~~Here’s a picture I took on my day up in Amish country. The hitching areas were full with no room to spare because the piles of snow had covered up some of the “buggy parking” area. There’s just something about seeing people riding around in buggies that makes a person think about a more peaceful lifestyle even if that might not be true. I don’t know much about the Amish lifestyle. My research has been on the Shakers who embraced the simple life but they also were ready to invent any kind of labor saving device to make their work more efficient. So if there were still big active Shaker communities today, you would probably see them plowing with tractors instead of horses. The Shakers believed working with their hands was a way of worship, but they also believed that if they could work faster then they could do even more work and produce more for their community.

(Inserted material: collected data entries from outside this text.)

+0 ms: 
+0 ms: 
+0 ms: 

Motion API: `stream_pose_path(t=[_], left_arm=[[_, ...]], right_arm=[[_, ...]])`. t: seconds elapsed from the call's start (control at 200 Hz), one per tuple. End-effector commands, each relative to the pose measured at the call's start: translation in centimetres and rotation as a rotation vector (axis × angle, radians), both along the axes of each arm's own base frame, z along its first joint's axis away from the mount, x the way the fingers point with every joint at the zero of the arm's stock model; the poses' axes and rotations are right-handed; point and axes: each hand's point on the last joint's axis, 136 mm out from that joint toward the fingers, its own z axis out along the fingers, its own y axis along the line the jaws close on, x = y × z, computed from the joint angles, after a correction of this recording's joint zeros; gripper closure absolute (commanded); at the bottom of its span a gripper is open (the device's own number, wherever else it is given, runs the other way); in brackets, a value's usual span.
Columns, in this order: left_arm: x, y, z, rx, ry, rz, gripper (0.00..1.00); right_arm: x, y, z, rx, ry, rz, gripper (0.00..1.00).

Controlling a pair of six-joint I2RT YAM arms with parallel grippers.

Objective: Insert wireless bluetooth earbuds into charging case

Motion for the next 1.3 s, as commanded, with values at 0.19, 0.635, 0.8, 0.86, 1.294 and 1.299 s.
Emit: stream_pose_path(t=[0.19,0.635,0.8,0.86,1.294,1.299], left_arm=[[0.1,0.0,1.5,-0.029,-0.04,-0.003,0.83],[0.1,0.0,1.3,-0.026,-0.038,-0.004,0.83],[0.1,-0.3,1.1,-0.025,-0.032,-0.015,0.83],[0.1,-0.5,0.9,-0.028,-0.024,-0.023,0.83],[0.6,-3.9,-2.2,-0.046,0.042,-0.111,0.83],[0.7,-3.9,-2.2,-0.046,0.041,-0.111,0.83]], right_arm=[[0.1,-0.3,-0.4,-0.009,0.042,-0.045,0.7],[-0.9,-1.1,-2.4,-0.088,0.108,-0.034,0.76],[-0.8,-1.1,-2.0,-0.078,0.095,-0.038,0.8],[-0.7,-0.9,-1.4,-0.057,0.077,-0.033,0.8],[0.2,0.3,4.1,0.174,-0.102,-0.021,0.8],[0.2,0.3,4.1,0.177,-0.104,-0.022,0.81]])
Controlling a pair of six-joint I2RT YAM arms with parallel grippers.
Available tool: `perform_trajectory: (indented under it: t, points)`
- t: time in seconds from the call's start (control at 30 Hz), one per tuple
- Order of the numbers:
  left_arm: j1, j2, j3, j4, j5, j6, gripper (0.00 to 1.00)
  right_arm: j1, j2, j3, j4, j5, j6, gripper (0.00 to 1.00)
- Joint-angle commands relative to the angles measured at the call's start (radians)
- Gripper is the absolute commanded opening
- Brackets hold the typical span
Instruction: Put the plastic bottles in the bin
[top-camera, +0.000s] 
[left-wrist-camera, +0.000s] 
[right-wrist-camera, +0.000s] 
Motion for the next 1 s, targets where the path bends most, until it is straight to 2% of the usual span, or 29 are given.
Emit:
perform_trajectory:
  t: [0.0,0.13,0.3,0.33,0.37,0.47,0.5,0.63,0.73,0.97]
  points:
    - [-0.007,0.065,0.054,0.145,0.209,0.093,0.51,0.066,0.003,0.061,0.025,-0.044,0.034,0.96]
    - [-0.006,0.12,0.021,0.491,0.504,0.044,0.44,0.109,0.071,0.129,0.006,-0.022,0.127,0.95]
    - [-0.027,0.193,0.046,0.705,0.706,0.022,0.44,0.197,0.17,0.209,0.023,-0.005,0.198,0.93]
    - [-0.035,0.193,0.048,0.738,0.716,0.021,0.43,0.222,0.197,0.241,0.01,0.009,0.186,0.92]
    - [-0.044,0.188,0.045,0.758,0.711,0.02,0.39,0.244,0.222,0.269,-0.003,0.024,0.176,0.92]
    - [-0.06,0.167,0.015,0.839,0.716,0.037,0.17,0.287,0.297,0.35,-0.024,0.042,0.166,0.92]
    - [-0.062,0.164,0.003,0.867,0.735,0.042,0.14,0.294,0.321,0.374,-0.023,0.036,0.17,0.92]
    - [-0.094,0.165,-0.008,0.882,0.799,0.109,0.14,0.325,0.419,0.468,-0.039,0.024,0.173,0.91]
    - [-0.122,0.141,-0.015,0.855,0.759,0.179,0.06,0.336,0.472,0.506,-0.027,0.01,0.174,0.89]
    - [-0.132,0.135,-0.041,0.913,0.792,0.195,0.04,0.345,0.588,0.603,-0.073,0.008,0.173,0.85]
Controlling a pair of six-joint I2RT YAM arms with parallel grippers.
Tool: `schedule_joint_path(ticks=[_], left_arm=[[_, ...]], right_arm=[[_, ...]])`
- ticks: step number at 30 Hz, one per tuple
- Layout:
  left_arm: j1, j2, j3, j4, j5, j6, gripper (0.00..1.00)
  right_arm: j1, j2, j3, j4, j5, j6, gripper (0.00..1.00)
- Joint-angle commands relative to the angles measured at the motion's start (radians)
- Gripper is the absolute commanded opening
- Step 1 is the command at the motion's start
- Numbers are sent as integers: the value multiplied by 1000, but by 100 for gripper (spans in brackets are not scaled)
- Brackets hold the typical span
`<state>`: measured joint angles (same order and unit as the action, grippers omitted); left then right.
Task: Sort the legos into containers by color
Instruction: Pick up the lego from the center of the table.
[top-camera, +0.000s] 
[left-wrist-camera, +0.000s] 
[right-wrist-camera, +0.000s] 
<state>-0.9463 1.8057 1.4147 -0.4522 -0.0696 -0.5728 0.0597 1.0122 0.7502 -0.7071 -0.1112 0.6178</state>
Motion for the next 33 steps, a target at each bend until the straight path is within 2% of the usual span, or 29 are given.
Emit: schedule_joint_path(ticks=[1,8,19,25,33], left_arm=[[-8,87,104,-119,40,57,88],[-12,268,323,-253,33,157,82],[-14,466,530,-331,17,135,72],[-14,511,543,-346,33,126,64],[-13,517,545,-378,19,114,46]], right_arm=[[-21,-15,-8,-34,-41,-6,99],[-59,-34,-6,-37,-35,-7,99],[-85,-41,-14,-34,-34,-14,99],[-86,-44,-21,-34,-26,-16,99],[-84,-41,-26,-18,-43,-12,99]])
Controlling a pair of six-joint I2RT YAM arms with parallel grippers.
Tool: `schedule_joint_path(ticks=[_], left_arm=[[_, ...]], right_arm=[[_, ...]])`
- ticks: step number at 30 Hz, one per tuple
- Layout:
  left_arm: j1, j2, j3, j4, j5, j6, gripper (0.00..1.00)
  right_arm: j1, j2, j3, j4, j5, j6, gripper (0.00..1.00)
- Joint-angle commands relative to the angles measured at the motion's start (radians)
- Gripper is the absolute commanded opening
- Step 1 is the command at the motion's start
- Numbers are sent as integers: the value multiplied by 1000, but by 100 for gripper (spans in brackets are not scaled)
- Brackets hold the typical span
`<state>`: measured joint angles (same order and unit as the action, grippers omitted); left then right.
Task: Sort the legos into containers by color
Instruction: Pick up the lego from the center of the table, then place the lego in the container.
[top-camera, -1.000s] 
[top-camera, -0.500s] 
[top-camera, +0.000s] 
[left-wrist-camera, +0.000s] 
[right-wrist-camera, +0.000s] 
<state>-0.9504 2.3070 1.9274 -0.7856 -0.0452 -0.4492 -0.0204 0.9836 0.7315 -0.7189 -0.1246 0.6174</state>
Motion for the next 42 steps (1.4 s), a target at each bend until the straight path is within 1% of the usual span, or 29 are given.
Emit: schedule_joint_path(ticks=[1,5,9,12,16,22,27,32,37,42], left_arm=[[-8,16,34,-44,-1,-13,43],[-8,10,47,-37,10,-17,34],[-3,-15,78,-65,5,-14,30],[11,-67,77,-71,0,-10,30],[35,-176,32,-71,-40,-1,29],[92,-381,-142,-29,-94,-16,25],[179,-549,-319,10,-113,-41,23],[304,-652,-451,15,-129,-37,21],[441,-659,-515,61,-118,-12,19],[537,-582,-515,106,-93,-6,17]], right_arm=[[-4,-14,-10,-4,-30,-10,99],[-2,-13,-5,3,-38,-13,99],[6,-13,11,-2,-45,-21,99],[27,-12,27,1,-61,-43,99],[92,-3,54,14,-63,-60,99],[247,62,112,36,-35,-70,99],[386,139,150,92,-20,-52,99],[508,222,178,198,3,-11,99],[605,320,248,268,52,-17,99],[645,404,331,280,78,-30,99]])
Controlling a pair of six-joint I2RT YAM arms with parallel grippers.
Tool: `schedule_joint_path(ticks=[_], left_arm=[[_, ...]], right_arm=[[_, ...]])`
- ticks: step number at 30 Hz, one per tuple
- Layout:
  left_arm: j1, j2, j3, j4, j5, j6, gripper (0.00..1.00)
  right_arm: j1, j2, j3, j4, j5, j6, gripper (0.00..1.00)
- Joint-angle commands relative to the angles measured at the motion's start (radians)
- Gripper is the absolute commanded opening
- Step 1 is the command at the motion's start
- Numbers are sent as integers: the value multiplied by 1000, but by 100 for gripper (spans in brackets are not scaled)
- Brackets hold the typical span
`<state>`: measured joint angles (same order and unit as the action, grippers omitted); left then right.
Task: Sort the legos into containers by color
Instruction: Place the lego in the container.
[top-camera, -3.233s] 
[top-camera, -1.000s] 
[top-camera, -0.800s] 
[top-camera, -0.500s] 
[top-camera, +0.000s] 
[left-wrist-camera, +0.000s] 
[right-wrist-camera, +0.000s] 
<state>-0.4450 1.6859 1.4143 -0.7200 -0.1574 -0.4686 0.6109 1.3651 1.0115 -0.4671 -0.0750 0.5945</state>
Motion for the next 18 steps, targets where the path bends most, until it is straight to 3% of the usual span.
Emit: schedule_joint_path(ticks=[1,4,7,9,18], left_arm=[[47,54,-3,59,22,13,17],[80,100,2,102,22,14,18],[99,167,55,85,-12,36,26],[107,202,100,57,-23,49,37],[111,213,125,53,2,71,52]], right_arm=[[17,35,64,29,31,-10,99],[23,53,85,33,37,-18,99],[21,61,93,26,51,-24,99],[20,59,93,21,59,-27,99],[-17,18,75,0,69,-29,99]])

~~I’ve been doing extra research on the Shakers to try to shake loose some new ideas for my work in progress. With every book I read, I discover new things and sometimes contradictory things to what I have read in previous books. Makes me glad I’m writing fiction. Even though I want to be historically accurate and do my best to present the flavor and atmosphere of the times I’m writing about, my characters are fictional and not out of a history book. It’s hard to get everything exactly as it was. And with the Shakers, they – like most other religious groups – changed over the years. By the late nineteenth century many things that were taboo earlier were accepted. Such as pet cats and dogs. You see late century photos of Shaker men and women standing side by side, even with a hand on an arm or shoulder of the opposite sex. They still used the separate stairways and doors, but the rules had surely softened from the Ministry’s earlier worries regarding even incidental contact between the brothers and sisters which was the reason for the men’s and women’s separate stairways and doors. Even some of their beliefs changed over the years in regard to their founder and leader, Mother Ann. But I’m not writing about modern Shakers so I have to bury myself in those history books and try to think how it might have been then. That’s what all writers of historical fiction are trying to do. The readers have to decide how successful we are with our stories.
~~Last on this Wednesday, but certainly not least, I pulled a winner out of the hat for my book giveaway of two of my books, winner’s choice, and Laura Frantz’s The Frontiersman’s Daughter, a book about the early settlers in Kentucky. Drum roll please. The winner is Stephanie from Tennessee. So, congratulations, Stephanie. I’ll be in touch.
~~Hope all of you see some of the spring type weather that’s being forecast for us this weekend. Sunshine more than welcome.